We waved back at the camp and continued up to the head of the inlet where Captain Ed let the Princess drift almost up to shore in front of Chatterbox Falls. To our left a mile-high granite monolith rises precipitously out of the ocean. Directly ahead, above the final plunge of the falls, the rivers and creeks cascade over a series of giant steps leading up to a snow-covered divide into the headwaters of the Elaho. To the right of the falls, on the very spot where he build and lost his cabin, there is a memorial to Mac – an octagonal cedar shelter where boaters can escape from the weather. When he died in 1978 Mac deeded his property to the Princess Louisa International Society with a plea that the inlet be protected and remain unspoiled for future generations to enjoy. In collaboration with B.C. Parks and The Nature Conservancy of Canada, the society is still working hard to achieve Mac's dream.

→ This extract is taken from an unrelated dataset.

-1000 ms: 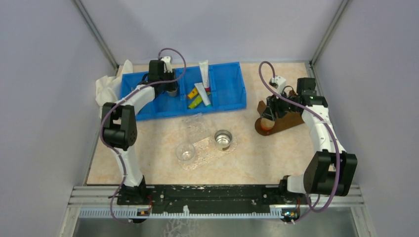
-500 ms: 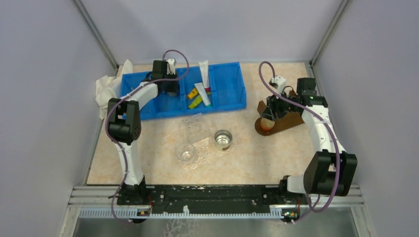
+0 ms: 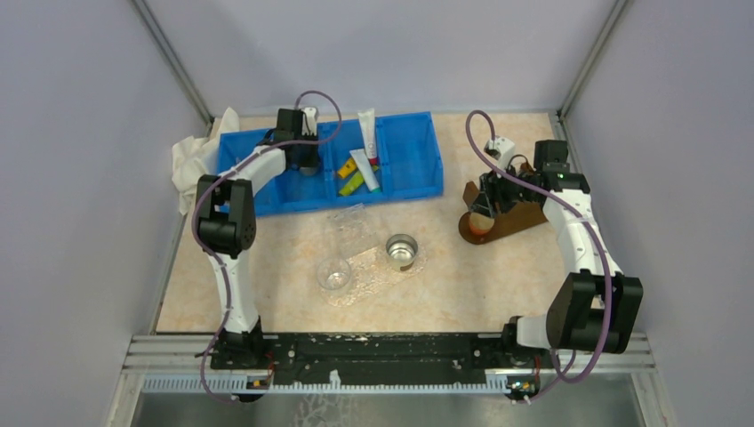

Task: Prepare toiletry sets of a toothbrush and toothpaste on the tray
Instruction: Pick up the cup from the storage box.

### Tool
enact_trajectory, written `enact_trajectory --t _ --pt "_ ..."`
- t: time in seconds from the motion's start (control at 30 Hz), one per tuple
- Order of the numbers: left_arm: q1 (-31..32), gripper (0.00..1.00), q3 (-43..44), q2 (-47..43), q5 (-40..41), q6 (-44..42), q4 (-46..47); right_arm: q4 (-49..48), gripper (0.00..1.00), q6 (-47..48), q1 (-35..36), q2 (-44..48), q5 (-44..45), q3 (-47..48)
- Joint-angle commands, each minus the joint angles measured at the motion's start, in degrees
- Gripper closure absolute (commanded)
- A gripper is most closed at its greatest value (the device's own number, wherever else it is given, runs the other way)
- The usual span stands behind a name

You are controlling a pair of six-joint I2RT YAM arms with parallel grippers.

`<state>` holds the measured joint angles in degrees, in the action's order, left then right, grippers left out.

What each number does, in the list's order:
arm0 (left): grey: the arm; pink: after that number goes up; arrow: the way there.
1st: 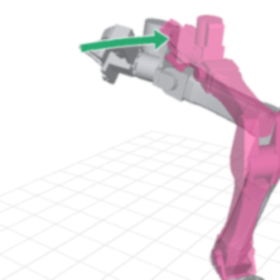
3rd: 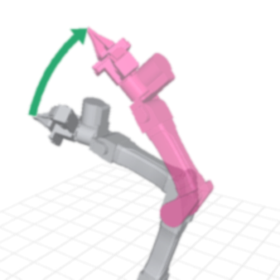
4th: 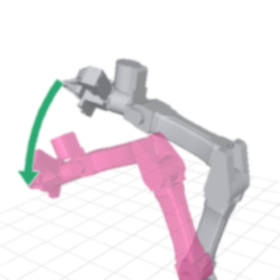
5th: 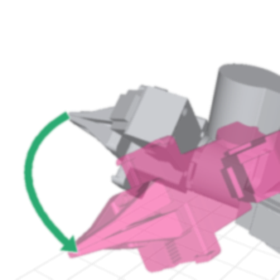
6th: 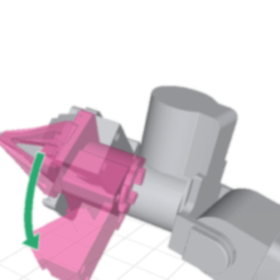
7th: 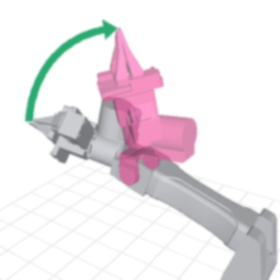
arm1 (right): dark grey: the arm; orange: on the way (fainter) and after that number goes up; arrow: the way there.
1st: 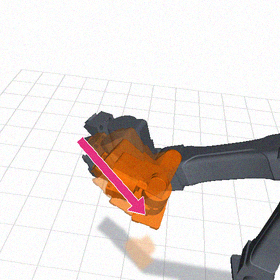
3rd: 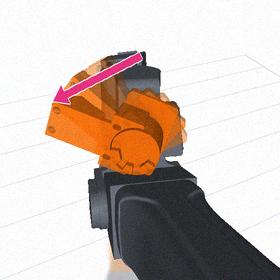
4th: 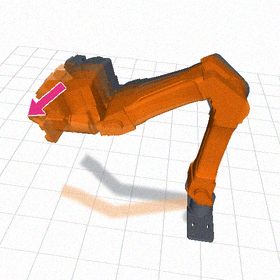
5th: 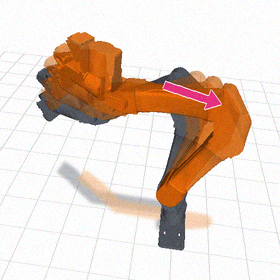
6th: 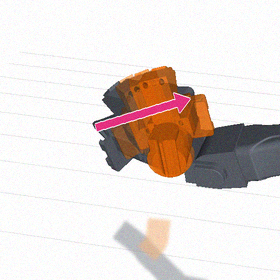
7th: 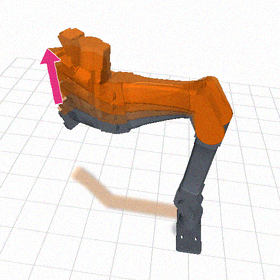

On the way back to Egmont Greg fired up the buffet, a scrumptious hot meal of many choices topped off with a tray of tasty gourmet treats. At eight o'clock, when we arrived back at the Egmont wharf, it was hard to believe we had been gone only half a day. Our mini-cruise aboard the Malibu Princess had all the elements of a much longer holiday – spectacular scenery, historic background, great food and a chance to meet some of the friendly, dedicated people who run the ship and clearly love doing what they do so well.